How to Write the Real World

I’ve been thinking about nonfiction a lot lately, as both a reader and a writer. In an effort to expand my horizons, I’m trying to read more nonfiction, supplementing every novel or short story collection with a history of Sino-Western relations as seen through the lens of the Opium Wars or a biography of Jung and Freud’s student turned colleague Sabina Spielrein. I often remind myself as a writer that I need to pay attention to the world around me, whether it be reading the news in the morning or reading a book to more deeply learn about one topic. Lately, I have been compelled to think I should also write nonfiction.

My reasoning behind this: the longer I work in publishing, the more I notice certain patterns. As soon as an author has a book coming out, suddenly they pop up on all the websites I normally read. It seems like a package deal: you publish a book then you release a series of essays, criticisms, or guest blog posts. I’ve noticed it with Roxane Gay. She was already a prolific writer, but around the time her novel An Untamed State and her essay collection Bad Feminist were released, she became even more prolific–from essays on literary sites to TV reviews on pop culture sites. The same thing happened to a smaller degree when newcomer Katie Heaney released her memoir Never Have I Ever. Seemingly overnight, I saw her pop up everywhere from New York Magazine to The Atlantic.
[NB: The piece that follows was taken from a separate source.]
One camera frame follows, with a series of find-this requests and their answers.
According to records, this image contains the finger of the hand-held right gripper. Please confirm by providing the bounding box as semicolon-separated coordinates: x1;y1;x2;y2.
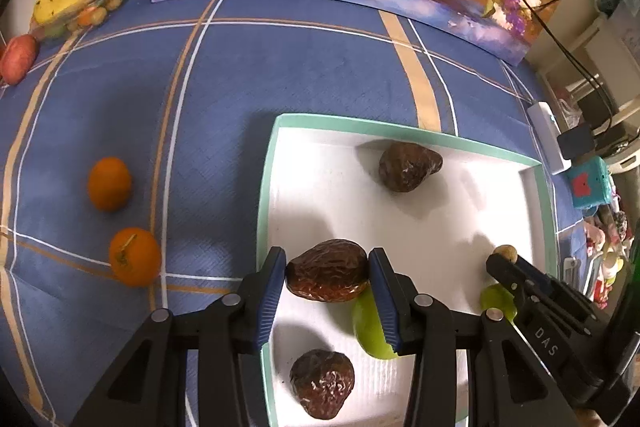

I don't want to write; I want to dance.
I don’t want to write; I want to dance.

One thing I’ve learned as a publicist is that the book deal and the abundance of writing opportunities seem to go hand in hand. Working with debut authors at my publishing house, I’ve seen writers who’ve had their work published in very few places suddenly having their work placed in the top literary journals in the country. It often seems like a chicken and egg situation: you have to get your work out there, from literary journals to websites, to get an agent, but it’s often having an agent that gives you the means to get your work out (I’ll refrain from a blanket statement, but it seems like a lot of places are quicker to consider your work if it comes from your agent rather than you directly).

So, partially because I’m trying to hustle and find an agent for my young adult trilogy and literary fiction novel and partially because the real world keeps slipping into my writing, I’ve been working on more nonfiction than I maybe ever have before. Earlier this year I exchanged emails with a journalist I was hoping would review one of my house’s books. He lamented that the state of journalism has changed so much this last decade: it used to be that journalists were paid to write long form pieces that involved serious research and months of work, but now everyone is trying to scrape a niche for themselves online and most young writers are thankful to have their personal essay published for free on the newest hip millennial-centric website. I have to admit I fall into the latter category. I would thankfully publish my work with an established site for free simply for that exposure. This field becomes harder to work in everyday, with more content competing for readers’ attention and traditional publishers cutting staff at horrifying numbers (take for instance The New York Times recently cutting 100 staffers from their editorial and other departments).

Yet, we writers, always the masochists, continue to submit and continue to pitch. The rejection and the heartbreak is all part of the process. Not only do I have literary journals to reject my short stories and agents to reject my manuscripts, I decided to go for a third and invite websites to reject my essays. It’s the holy trinity of writerly pain, and boy am I a glutton for pain.